Oujda : Le «Plan Maroc Vert» en débat

La Chambre française de commerce et d’industrie au Maroc, en partenariat avec l’Agence de développement agricole et l’école française des affaires, a organisé une réunion d’information au profit des opérateurs économiques de la région orientale. Cette manifestation a été organisée sous le thème : Plan Maroc Vert et sa déclinaison régionale. Une opportunité pour Ahmed Hajjaji, directeur général de l’Agence de développement agricole et Abderrahmane Naïli, directeur de l’Office régional de mise en valeur agricole de la Moulouya (ORMVAM), de rappeler les objectifs escomptés et les mises en application préconisées.
«En organisant ce type de réunion, la Chambre française de commerce et d’industrie au Maroc vise à apporter l’information auprès des entreprises agricoles là où elles sont. Nous sommes conscients de l’importance du secteur et de son développement, ainsi que du transfert de partenariat technologique en matière de process agro-industriel», a déclaré à ALM Dominique Brunin, directeur général de la Chambre française de commerce et d’industrie.

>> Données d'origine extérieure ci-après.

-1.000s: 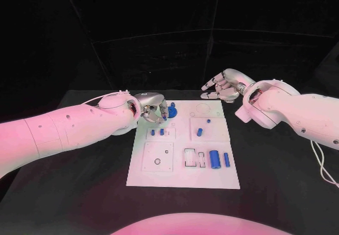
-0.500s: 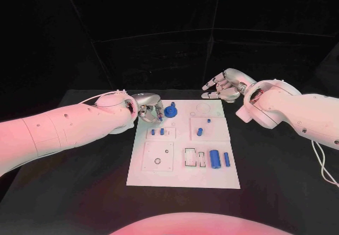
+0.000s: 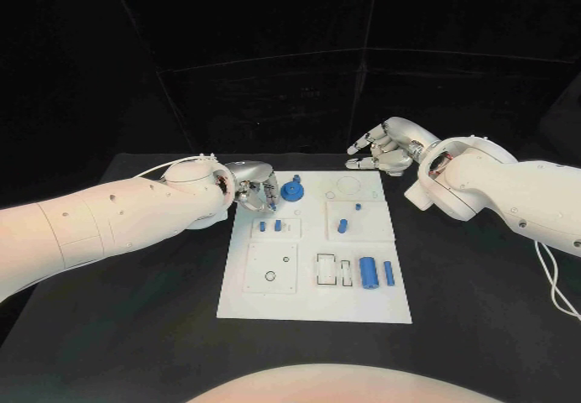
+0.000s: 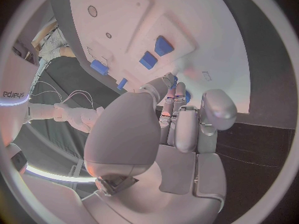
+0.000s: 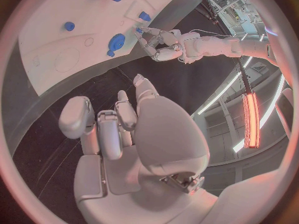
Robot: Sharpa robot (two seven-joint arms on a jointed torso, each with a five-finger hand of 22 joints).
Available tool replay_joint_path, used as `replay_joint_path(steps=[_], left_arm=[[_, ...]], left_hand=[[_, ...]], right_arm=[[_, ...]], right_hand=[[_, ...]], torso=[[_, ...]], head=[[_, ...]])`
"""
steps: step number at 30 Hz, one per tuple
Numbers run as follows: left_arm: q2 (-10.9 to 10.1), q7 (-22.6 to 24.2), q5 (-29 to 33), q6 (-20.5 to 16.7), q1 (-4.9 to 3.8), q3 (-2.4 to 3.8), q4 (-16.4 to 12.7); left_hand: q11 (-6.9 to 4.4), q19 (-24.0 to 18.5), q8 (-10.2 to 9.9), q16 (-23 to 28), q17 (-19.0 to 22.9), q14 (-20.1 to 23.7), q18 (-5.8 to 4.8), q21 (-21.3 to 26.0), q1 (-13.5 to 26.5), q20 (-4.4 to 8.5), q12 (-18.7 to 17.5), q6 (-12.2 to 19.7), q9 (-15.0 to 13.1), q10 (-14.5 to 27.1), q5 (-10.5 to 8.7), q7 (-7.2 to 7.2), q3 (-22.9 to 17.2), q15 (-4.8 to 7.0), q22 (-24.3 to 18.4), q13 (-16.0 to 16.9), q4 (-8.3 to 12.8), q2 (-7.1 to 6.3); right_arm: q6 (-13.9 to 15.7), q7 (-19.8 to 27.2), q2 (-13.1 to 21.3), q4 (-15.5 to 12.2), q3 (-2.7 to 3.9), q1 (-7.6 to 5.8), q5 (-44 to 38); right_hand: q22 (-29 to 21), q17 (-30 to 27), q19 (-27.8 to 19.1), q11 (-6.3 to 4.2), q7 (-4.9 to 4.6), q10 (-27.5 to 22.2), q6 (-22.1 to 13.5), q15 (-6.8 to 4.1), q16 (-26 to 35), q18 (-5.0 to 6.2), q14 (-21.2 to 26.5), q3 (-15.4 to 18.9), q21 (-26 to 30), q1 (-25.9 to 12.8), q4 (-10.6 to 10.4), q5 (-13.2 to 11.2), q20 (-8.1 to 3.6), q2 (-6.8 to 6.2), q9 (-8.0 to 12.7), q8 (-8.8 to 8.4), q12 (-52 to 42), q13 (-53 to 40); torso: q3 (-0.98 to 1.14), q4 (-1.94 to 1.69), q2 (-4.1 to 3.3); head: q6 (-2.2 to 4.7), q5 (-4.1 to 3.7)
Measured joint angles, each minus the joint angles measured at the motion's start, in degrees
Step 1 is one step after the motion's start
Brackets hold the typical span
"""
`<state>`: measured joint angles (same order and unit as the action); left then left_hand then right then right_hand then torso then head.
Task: Assemble the parts on the task board
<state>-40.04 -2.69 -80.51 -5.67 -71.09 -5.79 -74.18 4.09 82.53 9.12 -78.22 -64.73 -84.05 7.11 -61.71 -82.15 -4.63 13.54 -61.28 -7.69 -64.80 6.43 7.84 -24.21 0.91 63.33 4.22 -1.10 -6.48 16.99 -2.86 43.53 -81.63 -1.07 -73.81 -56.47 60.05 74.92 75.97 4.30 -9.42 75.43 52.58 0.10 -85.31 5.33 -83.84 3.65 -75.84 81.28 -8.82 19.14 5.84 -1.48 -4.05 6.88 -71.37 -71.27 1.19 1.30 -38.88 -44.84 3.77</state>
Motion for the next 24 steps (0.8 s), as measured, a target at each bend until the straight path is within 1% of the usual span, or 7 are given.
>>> replay_joint_path(steps=[10, 11, 12, 13, 22, 24], left_arm=[[0.6, -0.2, 0.1, 0.8, 0.17, 0.00, 0.6], [0.6, -0.2, 0.1, 0.8, 0.17, 0.00, 0.7], [0.7, -0.2, 0.1, 0.9, 0.17, 0.00, 0.7], [0.7, -0.2, 0.1, 0.9, 0.17, 0.00, 0.8], [1.0, -0.3, 0.1, 1.4, 0.20, 0.01, 1.0], [1.0, -0.3, 0.1, 1.4, 0.21, 0.01, 1.0]], left_hand=[[-0.02, 0.0, 0.0, 0.0, 0.1, 0.0, 0.00, -0.2, 0.0, 0.00, 0.0, -0.1, 0.0, 0.0, -0.23, -0.18, 0.0, 0.00, 0.2, 0.0, 0.0, 0.00], [-0.17, 0.0, 0.0, 0.0, 0.1, 0.0, -0.30, -0.6, 0.0, 0.00, 0.0, -0.1, 0.0, -0.2, -0.23, -0.18, 0.0, 0.00, 0.5, 0.0, 0.0, 0.00], [-0.21, 0.0, 0.0, 0.0, 0.1, 0.0, -0.88, -1.0, 0.0, 0.00, 0.0, -0.1, 0.0, -0.2, -0.23, -0.18, 0.0, 0.00, 0.9, 0.0, 0.0, 0.00], [-0.21, 0.2, 0.0, 0.0, 0.2, 0.0, -0.90, -1.5, 0.0, -0.20, 0.0, -0.1, 0.0, -0.2, -0.23, -0.18, -0.1, 0.00, 1.3, 0.0, 0.1, 0.00], [-0.21, 0.2, -0.1, 0.0, 0.2, 0.0, -0.90, -1.5, 0.0, -0.21, -0.2, -0.1, 0.0, -0.2, -0.23, -0.18, -0.2, 0.00, 1.6, 0.0, 0.2, 0.00], [-0.21, 0.2, -0.2, 0.0, 0.3, 0.0, -0.90, -1.8, 0.2, -0.21, -0.2, -0.1, 0.1, -0.2, -0.23, -0.18, -0.2, 0.00, 1.8, 0.0, 0.2, -0.23]], right_arm=[[0.0, 0.0, -0.1, 0.1, 0.00, 0.00, 0.0], [0.0, 0.0, -0.1, 0.1, 0.00, 0.01, 0.0], [0.0, 0.0, -0.1, 0.1, 0.00, 0.01, 0.0], [0.0, 0.0, -0.1, 0.1, 0.00, 0.01, 0.0], [0.0, 0.0, -0.1, 0.1, 0.00, 0.01, 0.0], [-0.1, 0.0, -0.1, 0.1, 0.00, 0.01, 0.0]], right_hand=[[0.0, 0.0, 0.0, 0.00, 0.00, 0.0, 0.0, 0.00, 0.0, 0.00, 0.0, 0.0, 0.0, 0.0, 0.0, 0.0, 0.00, 0.00, 0.0, 0.00, 0.0, 0.0], [0.0, 0.0, 0.0, 0.00, 0.00, 0.0, 0.0, 0.00, 0.0, 0.00, 0.0, 0.0, 0.0, 0.0, 0.0, 0.0, 0.00, 0.00, 0.0, 0.00, 0.0, 0.0], [0.0, 0.0, 0.0, 0.00, 0.00, 0.0, 0.0, 0.00, 0.0, 0.00, 0.0, 0.0, 0.0, 0.0, 0.0, 0.0, 0.00, 0.00, 0.0, 0.00, 0.0, 0.0], [0.0, 0.0, 0.0, 0.00, 0.00, 0.0, 0.0, 0.00, 0.0, 0.00, 0.0, 0.0, 0.0, 0.0, 0.0, 0.0, 0.00, 0.00, 0.0, 0.00, 0.0, 0.0], [0.0, 0.0, 0.0, 0.00, 0.00, 0.0, 0.0, 0.00, 0.0, 0.00, 0.0, 0.0, 0.0, 0.0, 0.0, 0.0, 0.00, 0.00, 0.0, 0.00, 0.0, 0.0], [0.0, 0.0, 0.0, 0.00, 0.00, 0.0, 0.0, 0.00, 0.0, 0.00, 0.0, 0.0, 0.0, 0.0, 0.0, 0.0, 0.00, 0.00, 0.0, 0.00, 0.0, 0.0]], torso=[[-0.01, 0.04, 0.00], [-0.01, 0.04, 0.00], [-0.01, 0.04, 0.00], [-0.01, 0.04, 0.00], [0.01, 0.04, -0.01], [0.02, 0.04, -0.01]], head=[[-0.12, 0.01], [-0.14, 0.00], [-0.15, -0.02], [-0.15, -0.04], [-0.17, -0.08], [-0.19, -0.08]])
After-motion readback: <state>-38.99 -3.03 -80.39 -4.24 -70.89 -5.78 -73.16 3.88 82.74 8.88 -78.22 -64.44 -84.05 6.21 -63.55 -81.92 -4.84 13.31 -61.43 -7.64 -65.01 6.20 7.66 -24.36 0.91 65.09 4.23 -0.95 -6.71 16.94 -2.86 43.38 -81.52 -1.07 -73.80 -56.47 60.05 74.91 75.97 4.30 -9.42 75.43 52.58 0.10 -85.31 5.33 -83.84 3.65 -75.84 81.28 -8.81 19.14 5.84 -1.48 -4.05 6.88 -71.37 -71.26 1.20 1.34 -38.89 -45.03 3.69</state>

De leurs côtés, les deux animateurs de cette réunion ont expliqué en chiffres et en exemples comment le «Plan Maroc Vert» est à appréhender comme vecteur de développement stratégique. Un plan aussi structurant que les plans émergence et Impact avec une dimension supplémentaire. Il cible une grande partie de la population rurale et stipule de dynamiser les secteurs qui n’ont pu suivre l’évolution que connaît le monde agricole dans sa phase de revalorisation. C’est ce qui fait son aspect novateur. «Le Maroc, qui est grand producteur de matière première agricole mais qui est un faible transformateur en secteur agroalimentaire, est appelé à réussir sa reconversion agricole», ont souligné les intervenants. «Sur un pourcentage de 19% du PIB, seuls 5% sont le résultat de la valorisation», a noté M. Hajjaji. Et d’ajouter que «le Plan Maroc Vert vise à améliorer les capacités de production de l’ensemble des filières tout en les intégrant dans un processus de croissance via des mécanismes d’agrégation, de transformation et de commercialisation». En somme, c’est la mise en place d’une agriculture performante, adaptée aux règles du marché. Aussi, les filières laitière, oléicole et agrumes comme celle des dattiers permettront à la fois de renforcer les petits producteurs et de capitaliser l’offre dans le cadre de projets à valeur ajoutée. «L’approche par filière porteuse a permis de recenser d’autres projets importants favorisant une agriculture prospère et durable». «Pour la simple filière apicole dans la région de l’Oriental, nous prévoyons d’améliorer la production pour passer de 215 tonnes produites actuellement à 1.354 tonnes d’ici l’horizon 2020», a précisé, pour sa part, le directeur de l’ORMVAM.
Par la suite, M. Hajjaji a évoqué les écueils qui peuvent entraver l’application de ce plan d’envergure et auxquels le Plan Maroc Vert essaie d’apporter des solutions. C’est le cas de l’approvisionnement en eau, du morcellement des terres et de l’accès au marché.